Y es que hubo un tiempo en que la gente se vestía de acuerdo con su físico y personalidad; según gustos, educación y cosas así. Ahora, la educación, los gustos, la personalidad y hasta el aspecto físico, vienen dictados por la moda comercial y las revistas y las series de televisión. La ordinariez es la norma, no existe el menor criterio selectivo, y todo en principio vale para todos. Es como si la ropa la arrojasen a voleo sobre la gente, pito, pito, gorgorito; y lo triste del fenómeno es que dista mucho de ser casual, pues cada uno de esos horrores que vemos por la calle ha sido probado y remirado muchas veces ante un espejo. De modo que, hasta esta presunta desinhibición e informalidad son artificiales, más falsas que la sonrisa de mi primo Solana. Por eso el verano es el gran pretexto, y el personal se atreve a cosas inauditas. Este verano he visto, como le diría Kurtz a Harrison Ford en un híbrido surrealista de Blade Runner y El corazón de las tinieblas, horrores que creí no ver jamás. He visto combinaciones de prendas y colores alucinantes. He visto clónicos del conde Lecquio con polo de la Copa América y zapatos náuticos y pantalón de raya corto hasta la rodilla y pantorrilla peluda que me han quitado de golpe las ganas de cenar. He visto a una tía en bañador, y pareo cortito por la calle principal de una ciudad cuya playa más cercana estaba a cincuenta kilómetros. He visto enanos raperos con zapatillas de luces rojas intermitentes, que pedían a gritos encontrarse con un neonazi majareta de Illinois armado con un AK-47. He visto venerables ancianos con piernecillas blancas y pelo gris, gente que hizo guerras civiles y trabajó honradamente y tuvo hijos y nietos, vestidos para el paseo vespertino con bermudas de colores y una camiseta de Expediente X. He visto impúberes parvulitas con suelas de palmo y medio y tatuajes hasta en el chichi. He visto maridos que paseaban, orgullosos, a legítimas vestidas de diez mil y la cama aparte. He visto morsas de noventa kilos con pantalones de lycra ceñidos por abajo y bodis ceñidos por arriba, derramando pliegues de grasa que habrían hecho la fortuna de un barco ballenero. He visto injertos de Andrés Pajares y el Fary propios de la isla del Doctor Moreau.

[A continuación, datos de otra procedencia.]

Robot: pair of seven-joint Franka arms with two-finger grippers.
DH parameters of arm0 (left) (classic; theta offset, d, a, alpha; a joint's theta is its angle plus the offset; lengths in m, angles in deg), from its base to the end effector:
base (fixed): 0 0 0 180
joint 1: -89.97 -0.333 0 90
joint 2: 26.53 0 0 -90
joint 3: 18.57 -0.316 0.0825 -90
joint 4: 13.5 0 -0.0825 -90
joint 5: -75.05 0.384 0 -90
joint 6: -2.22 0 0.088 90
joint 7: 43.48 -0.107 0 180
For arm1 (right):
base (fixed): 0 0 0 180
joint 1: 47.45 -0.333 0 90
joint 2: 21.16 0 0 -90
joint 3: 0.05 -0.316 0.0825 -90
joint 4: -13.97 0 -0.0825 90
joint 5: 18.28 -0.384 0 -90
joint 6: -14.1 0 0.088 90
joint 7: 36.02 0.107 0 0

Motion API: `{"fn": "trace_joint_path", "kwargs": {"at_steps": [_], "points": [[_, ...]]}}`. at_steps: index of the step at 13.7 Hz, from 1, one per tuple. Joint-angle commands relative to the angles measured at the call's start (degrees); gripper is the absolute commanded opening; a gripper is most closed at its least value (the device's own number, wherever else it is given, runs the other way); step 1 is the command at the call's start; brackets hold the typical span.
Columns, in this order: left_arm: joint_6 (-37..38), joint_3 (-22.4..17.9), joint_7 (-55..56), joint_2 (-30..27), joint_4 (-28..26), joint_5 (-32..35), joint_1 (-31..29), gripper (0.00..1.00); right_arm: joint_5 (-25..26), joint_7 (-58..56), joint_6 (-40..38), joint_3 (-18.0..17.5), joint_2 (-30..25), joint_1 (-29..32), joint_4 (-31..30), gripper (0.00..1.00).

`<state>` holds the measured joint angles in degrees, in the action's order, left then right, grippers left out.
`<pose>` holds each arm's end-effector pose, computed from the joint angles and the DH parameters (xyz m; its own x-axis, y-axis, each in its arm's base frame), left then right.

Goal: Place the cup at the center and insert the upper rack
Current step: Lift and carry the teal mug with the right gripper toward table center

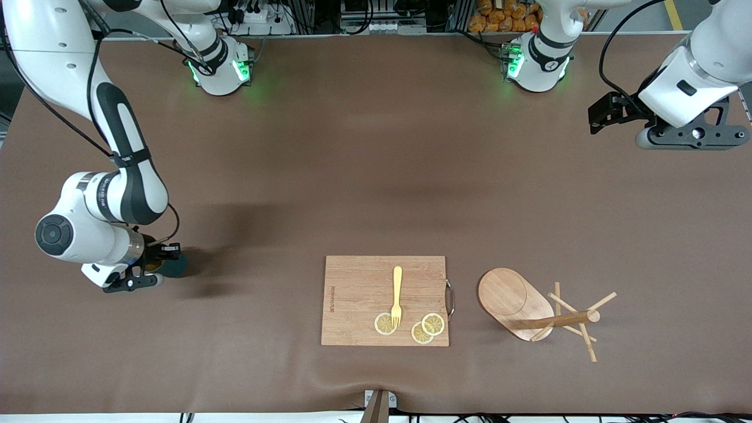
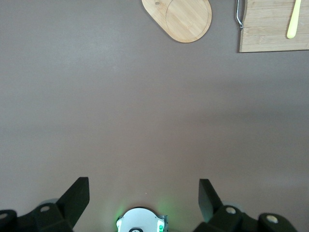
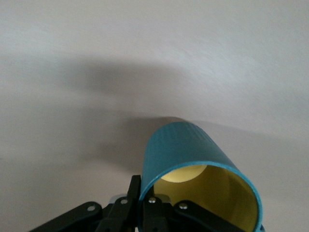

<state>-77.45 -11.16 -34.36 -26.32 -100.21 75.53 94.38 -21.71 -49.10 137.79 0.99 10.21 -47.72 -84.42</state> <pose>0.5253 -0.1088 0.6345 0.9914 -0.0441 -0.1233 -0.0479 -0.9985 -0.0278 0.6591 -0.0054 0.2621 0.9787 0.1821 -0.0951 0.1770 -0.9824 -0.0596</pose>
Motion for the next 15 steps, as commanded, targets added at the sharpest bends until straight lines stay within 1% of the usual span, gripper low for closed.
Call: {"fn": "trace_joint_path", "kwargs": {"at_steps": [1,2,3,7,9,10,15], "points": [[-0.32,0.32,0.72,-0.21,0.14,-0.39,-0.54,1.00,-1.13,-0.19,-1.52,-3.93,-2.89,-0.34,-0.05,0.00],[-0.32,0.32,0.72,-0.21,0.14,-0.39,-0.54,1.00,-1.14,-0.28,-2.22,-5.16,-3.42,-1.04,-0.13,0.00],[-0.32,0.32,0.72,-0.21,0.14,-0.39,-0.54,1.00,-1.22,-0.28,-3.62,-5.61,-3.68,-2.35,-0.05,0.00],[-0.41,0.32,0.90,-0.12,0.14,-0.39,-0.36,1.00,-1.31,-0.19,-4.34,-5.61,-5.26,-10.43,-0.13,0.00],[-0.41,0.32,0.99,-0.20,0.14,-0.39,-0.27,1.00,-2.45,1.55,-5.47,-5.61,-5.35,-14.30,-0.13,0.00],[-0.41,0.32,0.99,-0.21,0.14,-0.39,-0.36,1.00,-3.58,4.87,-5.48,-5.61,-5.27,-16.58,-0.13,0.00],[-0.85,0.32,1.08,-0.03,0.14,-0.47,-0.27,1.00,-3.86,22.28,-5.57,-5.61,-5.71,-28.53,-0.13,0.00]]}}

Así que un año más, me veo en la obligación de confirmarles que no es sólo que seamos feos. Lo nuestro no es un simple presente de subjuntivo plural que podría interpretarse como veraniego y casual. Lo nuestro es que seguimos siendo feos con contumacia, a ver si me entienden. Feos y ordinarios con premeditación y alevosía. Feos sin remedio. Y además —eso es lo más grotesco del asunto— previo pago de su importe.

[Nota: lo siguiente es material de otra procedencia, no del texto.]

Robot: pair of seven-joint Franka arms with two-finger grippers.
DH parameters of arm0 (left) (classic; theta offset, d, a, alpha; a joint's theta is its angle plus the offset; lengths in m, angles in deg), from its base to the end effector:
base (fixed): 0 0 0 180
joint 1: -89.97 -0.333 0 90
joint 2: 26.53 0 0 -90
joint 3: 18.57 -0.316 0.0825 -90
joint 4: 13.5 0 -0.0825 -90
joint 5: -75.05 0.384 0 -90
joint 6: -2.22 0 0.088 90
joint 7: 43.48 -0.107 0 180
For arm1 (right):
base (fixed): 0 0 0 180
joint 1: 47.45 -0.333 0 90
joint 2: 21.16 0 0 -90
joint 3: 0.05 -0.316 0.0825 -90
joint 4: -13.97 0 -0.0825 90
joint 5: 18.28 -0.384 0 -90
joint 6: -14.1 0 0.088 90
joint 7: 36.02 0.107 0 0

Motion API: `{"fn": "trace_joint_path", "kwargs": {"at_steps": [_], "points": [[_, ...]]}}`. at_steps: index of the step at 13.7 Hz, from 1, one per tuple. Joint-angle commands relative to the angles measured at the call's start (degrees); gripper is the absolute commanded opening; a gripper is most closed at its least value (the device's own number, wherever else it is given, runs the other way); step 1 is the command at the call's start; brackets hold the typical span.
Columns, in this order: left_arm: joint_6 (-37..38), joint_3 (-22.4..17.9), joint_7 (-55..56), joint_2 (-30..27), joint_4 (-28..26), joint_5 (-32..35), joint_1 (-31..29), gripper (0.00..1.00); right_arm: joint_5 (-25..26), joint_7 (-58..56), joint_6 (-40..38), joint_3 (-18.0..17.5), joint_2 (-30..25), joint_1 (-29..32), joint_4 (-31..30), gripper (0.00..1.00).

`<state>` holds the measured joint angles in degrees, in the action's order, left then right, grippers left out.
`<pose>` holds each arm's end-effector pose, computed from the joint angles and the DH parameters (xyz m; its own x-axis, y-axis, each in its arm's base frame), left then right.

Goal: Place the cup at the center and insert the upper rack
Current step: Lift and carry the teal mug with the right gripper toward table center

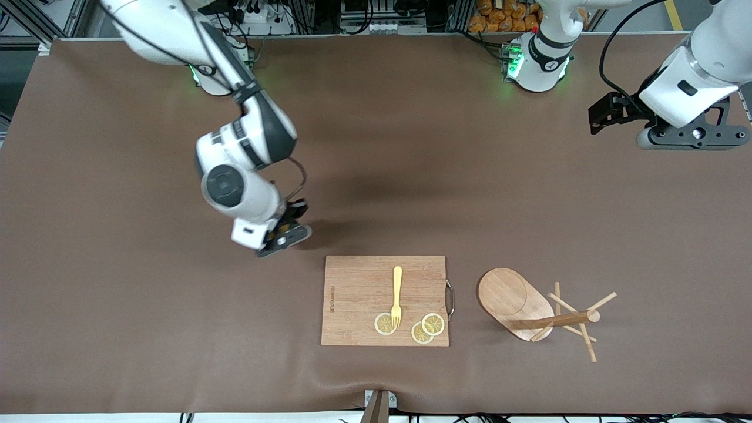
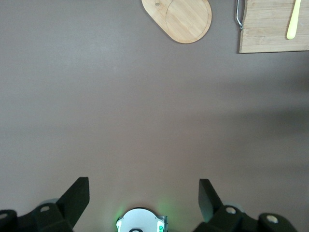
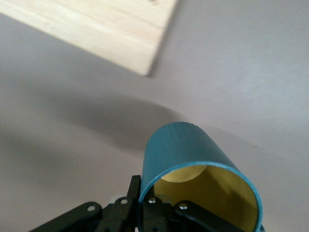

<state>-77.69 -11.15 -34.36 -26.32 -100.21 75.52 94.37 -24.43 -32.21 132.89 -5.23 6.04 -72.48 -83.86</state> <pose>0.5258 -0.1089 0.6348 0.9919 -0.0443 -0.1192 -0.0478 -0.9985 -0.0270 0.5667 0.3299 0.3091 0.9131 0.3899 -0.1197 0.3763 -0.9185 -0.1211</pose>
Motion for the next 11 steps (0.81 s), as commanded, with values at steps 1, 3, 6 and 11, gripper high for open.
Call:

El Semanal, 12 Septiembre 1999
Parece mentira la cantidad de tertulianos y especialistas radiofónicos que tenemos en este país. Cada vez que se me ocurre enchufar la radio sale uno empeñado en arreglarme la vida. Algunos, además, son polivalentes y polifacéticos y polimórficos, pues lo mismo te asesoran sobre lo que debes votar, que te dan una magistral sobre terrorismo, valoran el año económico, u opinan a fondo sobre la crisis agropecuaria de Mongolia interior. Debe de ser por eso que, en este país de navajas, analfabetos y mangantes, ciertos elementos pasan de unas radios a otras y se perpetúan desde hace años y años, apuntando siempre aquello de ya lo decía yo, aunque hayan dicho exactamente lo contrario. En otro lugar se les llamaría supervivientes. Incluso, hilando fino, oportunistas. Pero aquí son expertos. Expertos de cojones.